Links e referências

  • O que significa virtualizar infraestrutura?
    • Mover a infraestrutura para máquinas virtuais, seja em um provedor remoto (ex. Amazon EC2) ou na própria infraestrutura.
    • Motivação: uso eficiente dos recursos de hardware disponíveis; isolamento de diferentes serviços (cada um em uma máquina).
  • Surgimento dos serviços de nuvem
    • Ideia: oferecer um pouco do contexto de surgimento da computação em nuvem
    • Citar exemplos de serviços:
      • DigitalOcean
      • Amazon Web Services
      • Heroku
      • Microsoft Azure
      • Google Cloud Platform
  • Quais a desvatangens de ter uma infraestrutura na nuvem?
    • Custo
      • Custo alto para grandes organizações
    • Otimização de custos
      • Opções diversas de tecnologias e serviços, configurações.
      • Exemplo: gama de serviços e configurações oferecidas pela AWS, i.e. instâncias reservadas vs spot vs on-demand.

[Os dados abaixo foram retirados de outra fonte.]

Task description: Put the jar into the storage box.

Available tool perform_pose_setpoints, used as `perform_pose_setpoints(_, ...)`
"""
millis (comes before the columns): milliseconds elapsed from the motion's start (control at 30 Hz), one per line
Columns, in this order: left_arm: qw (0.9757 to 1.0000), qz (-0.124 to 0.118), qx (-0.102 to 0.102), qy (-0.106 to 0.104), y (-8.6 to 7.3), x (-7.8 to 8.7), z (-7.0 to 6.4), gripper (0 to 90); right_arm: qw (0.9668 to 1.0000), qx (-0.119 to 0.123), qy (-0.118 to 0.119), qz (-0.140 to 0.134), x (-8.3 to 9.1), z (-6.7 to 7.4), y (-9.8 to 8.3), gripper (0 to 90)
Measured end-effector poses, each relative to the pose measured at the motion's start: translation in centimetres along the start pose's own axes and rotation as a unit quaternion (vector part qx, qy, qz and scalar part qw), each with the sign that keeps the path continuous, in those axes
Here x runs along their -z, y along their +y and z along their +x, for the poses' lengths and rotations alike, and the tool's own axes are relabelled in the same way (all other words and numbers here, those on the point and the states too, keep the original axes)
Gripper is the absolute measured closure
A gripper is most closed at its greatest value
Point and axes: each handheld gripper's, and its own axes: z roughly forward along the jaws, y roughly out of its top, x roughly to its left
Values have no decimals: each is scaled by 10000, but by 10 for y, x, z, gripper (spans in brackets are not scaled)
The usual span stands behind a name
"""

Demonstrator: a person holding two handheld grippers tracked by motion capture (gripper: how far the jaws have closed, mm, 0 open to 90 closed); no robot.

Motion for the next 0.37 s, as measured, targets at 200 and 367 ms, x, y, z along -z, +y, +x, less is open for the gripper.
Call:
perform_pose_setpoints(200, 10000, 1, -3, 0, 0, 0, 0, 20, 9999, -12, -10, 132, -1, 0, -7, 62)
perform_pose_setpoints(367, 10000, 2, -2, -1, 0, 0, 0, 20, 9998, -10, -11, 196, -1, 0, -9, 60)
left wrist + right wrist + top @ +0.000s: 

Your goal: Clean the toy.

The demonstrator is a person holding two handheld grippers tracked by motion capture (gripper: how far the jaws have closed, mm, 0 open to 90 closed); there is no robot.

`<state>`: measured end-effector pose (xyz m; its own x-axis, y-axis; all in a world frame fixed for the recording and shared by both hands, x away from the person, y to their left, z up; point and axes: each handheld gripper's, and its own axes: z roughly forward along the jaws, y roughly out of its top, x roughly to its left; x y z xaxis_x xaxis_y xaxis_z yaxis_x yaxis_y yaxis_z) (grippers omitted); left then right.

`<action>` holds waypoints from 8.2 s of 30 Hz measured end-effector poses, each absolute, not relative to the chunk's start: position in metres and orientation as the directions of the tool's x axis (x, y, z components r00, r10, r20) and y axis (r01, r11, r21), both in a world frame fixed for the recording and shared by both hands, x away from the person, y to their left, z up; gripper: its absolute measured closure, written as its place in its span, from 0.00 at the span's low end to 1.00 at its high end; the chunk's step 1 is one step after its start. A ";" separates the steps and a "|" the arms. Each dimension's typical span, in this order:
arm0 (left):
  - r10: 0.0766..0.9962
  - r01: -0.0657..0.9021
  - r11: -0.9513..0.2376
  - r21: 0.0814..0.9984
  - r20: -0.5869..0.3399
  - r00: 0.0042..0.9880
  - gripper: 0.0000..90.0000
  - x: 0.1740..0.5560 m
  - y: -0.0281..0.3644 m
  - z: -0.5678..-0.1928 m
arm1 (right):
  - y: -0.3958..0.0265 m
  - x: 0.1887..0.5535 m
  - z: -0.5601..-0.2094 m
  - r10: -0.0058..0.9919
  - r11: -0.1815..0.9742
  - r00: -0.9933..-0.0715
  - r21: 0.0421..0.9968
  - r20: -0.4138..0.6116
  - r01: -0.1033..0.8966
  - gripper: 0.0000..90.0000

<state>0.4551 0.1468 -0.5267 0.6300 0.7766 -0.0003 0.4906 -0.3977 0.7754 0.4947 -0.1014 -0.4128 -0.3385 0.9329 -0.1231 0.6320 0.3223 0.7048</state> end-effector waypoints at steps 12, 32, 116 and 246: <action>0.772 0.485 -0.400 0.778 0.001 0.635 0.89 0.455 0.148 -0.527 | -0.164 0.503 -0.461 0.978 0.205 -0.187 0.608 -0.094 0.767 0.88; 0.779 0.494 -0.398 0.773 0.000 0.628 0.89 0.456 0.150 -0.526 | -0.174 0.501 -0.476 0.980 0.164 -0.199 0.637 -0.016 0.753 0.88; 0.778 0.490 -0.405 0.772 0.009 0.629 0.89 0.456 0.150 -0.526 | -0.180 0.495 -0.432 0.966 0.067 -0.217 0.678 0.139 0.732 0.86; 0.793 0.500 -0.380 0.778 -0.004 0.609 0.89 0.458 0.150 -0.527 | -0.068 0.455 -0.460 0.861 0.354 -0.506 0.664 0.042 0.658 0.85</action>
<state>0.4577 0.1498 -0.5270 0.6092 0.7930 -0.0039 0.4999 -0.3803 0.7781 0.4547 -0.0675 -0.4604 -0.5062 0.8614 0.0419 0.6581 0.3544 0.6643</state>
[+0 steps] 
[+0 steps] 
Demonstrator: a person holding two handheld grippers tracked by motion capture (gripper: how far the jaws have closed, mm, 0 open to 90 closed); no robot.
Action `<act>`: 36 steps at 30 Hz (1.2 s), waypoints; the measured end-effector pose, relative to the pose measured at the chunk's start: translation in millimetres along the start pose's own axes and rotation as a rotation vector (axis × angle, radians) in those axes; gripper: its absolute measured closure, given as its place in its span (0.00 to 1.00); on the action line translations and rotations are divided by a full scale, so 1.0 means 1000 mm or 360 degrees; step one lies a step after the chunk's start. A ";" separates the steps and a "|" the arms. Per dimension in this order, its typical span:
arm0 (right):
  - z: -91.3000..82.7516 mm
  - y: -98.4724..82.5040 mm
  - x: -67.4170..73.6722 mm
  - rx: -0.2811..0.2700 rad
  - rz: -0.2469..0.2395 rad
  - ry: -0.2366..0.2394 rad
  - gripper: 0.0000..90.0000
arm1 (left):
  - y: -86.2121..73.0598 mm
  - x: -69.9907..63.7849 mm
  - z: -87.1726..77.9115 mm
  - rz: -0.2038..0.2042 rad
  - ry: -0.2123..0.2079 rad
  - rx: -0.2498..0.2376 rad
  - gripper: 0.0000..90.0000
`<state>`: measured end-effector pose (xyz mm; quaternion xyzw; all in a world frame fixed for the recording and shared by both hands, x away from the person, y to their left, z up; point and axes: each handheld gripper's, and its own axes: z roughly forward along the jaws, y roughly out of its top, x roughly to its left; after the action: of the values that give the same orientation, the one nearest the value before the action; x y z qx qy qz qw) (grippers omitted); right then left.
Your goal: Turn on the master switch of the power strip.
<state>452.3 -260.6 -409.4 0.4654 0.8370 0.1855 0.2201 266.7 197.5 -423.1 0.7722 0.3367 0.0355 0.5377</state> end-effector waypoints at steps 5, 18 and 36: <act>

    • Perda de controle dos dados da organização
      • Dados ficam armazenados em uma localidade remota
      • Ninguém garante que o provedor de serviços não tenha acesso a máquina [4], uma vez que o provedor tem acesso ao hardware e a máquina host.
    • Aplicação deve ser estruturada para ser escalável horizontalmente
      • Exemplo: Em uma arquitetura baseada em serviços, basta subir uma nova instância/processo do serviço e usar balanceamento de carga para aumentar a capacidade de processamento [1].
      • Aplicações legadas podem não ser capazes deste tipo de escalabilidade, ex. sistemas ERP e CRM antigos.
      • Bancos de dados relacionais não conseguem escalar horizontalmente, devido às garantias ACID e pelo teorema CAP
  • Quais as vantagens de ter uma infraestrutura na nuvem?
    • Evita manutenção e depreciação de hardware
    • Evita manutenção de uma equipe de infraestrutura
      • Porém necessário ter uma equipe com conhecimento especializado na plataforma de nuvem escolhida!
    • Alta disponibilidade
      • Provedores de nuvem oferecem múltiplas zonas/datacenters
      • Disponibilidade oferecida depende do tipo de contrato
    • Tolerância a falhas
      • Novamente, devido a múltiplas zonas/datacenters
    • Escalabilidade horizontal, i.e. adicionar mais máquinas aumenta a capacidade de processamento do sistema [1].
  • Como pode ser feito o gerenciamento de configuração?
    • Usar diversas máquinas virtuais leva ao problema de manter a configuração das máquinas consistente, principalmente no caso de clusters.
    • Automatização de configuração de novas instâncias
    • Soluções disponíveis: Ansible
      • Ansible é uma ferramenta de gerenciamento de configuração, implantação (deploy) e orquestração [7].
        • Diferencial: não necessita de um agente nas máquinas gerenciadas, uma vez que usa um modelo ‘push’, fazendo o gerenciamento via SSH (Linux) ou WinRM (Windows), usando frameworks existentes nessas plataformas. Por não ter agente, nenhum recurso é consumido nas máquinas gerenciadas.
        • Gerenciamento de configuração é feito via Playbooks, que são arquivos YAML que definem as tarefas de automação a serem executadas.
    • Escalabilidade automática de acordo com a demanda
      • Caso de uso: usar mais recursos em horários de pico, desligar esses recursos em horários de tráfego menor, para reduzir os custos do negócio sem perder disponibilidade.
      • Requer orquestração dos serviços
  • Como pode ser feita a orquestração de serviços?
    • Definição de fluxos de trabalho, políticas e regras
      • Provisionamento automático de recursos.
      • Balanceamento de carga.
      • Escalabilidade sob demanda/dinâmica, de acordo com a necessidade.
      • Automação dos fluxos de trabalho: definição programática (i.e. via código, como Dockerfile) dos serviços necessários para subir uma aplicação na infraestrutura em nuvem.
      • Definição de regras de escalabilidade, balanceamento de carga, entre outros.
    • Exemplos: Amazon Beanstalk, Google Cloud Composer
    • Referências na literatura [2, 3].